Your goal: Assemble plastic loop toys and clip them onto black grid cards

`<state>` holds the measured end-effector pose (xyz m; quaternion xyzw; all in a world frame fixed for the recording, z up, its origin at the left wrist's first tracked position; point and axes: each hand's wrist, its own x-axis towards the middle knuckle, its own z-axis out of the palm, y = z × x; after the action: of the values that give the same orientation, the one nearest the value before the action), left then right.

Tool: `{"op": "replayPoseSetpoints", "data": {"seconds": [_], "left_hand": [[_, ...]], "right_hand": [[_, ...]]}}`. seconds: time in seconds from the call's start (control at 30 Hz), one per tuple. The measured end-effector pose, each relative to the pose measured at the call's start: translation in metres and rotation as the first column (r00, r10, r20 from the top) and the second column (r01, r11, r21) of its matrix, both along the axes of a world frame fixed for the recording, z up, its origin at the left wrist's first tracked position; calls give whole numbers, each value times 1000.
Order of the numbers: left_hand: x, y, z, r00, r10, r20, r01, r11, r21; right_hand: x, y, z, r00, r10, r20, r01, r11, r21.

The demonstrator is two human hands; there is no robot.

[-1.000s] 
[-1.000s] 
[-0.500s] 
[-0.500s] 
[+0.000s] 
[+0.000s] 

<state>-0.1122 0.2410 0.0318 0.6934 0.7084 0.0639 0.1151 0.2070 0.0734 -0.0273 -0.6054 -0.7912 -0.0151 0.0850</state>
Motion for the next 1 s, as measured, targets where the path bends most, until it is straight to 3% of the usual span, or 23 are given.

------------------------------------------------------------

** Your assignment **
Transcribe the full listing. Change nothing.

** Solution for this task **
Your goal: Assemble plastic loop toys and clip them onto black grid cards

`<state>` holds the measured end-effector pose (xyz m; quaternion xyzw; all in a world frame fixed for the recording, z up, its origin at the left wrist's first tracked position; point and axes: each hand's wrist, its own x-axis towards the middle knuckle, its own z-axis out of the palm, y = z × x; after the action: of the values that give the same orientation, the one nearest the value before the action), left then right.

Tool: `{"op": "replayPoseSetpoints", "data": {"seconds": [_], "left_hand": [[_, ...]], "right_hand": [[_, ...]]}}`. seconds: time in seconds from the call's start (control at 30 Hz), one per tuple. The measured end-effector pose, each relative to the pose measured at the call's start: translation in metres and rotation as the first column (r00, r10, r20 from the top) and the second column (r01, r11, r21) of its matrix, both along the axes of a world frame fixed for the recording, z up, its origin at the left wrist's first tracked position; calls give whole numbers, each value times 1000.
Order of the numbers: left_hand: x, y, z, r00, r10, r20, r01, r11, r21; right_hand: x, y, z, r00, r10, r20, r01, r11, r21.

The demonstrator is two human hands; there is no robot.

[-1.000s] 
[-1.000s] 
[-0.500s] 
[-0.500s] 
[+0.000s] 
[+0.000s] 

<state>-0.1122 0.2410 0.0318 0.6934 0.7084 0.0639 0.1151 0.2070 0.0734 -0.0273 -0.6054 -0.7912 -0.0151 0.0850</state>
Motion for the next 1 s, as measured, targets where the path bends most, until it is straight to 3% of the usual span, or 23 are given.

The exercise is finished and nothing remains.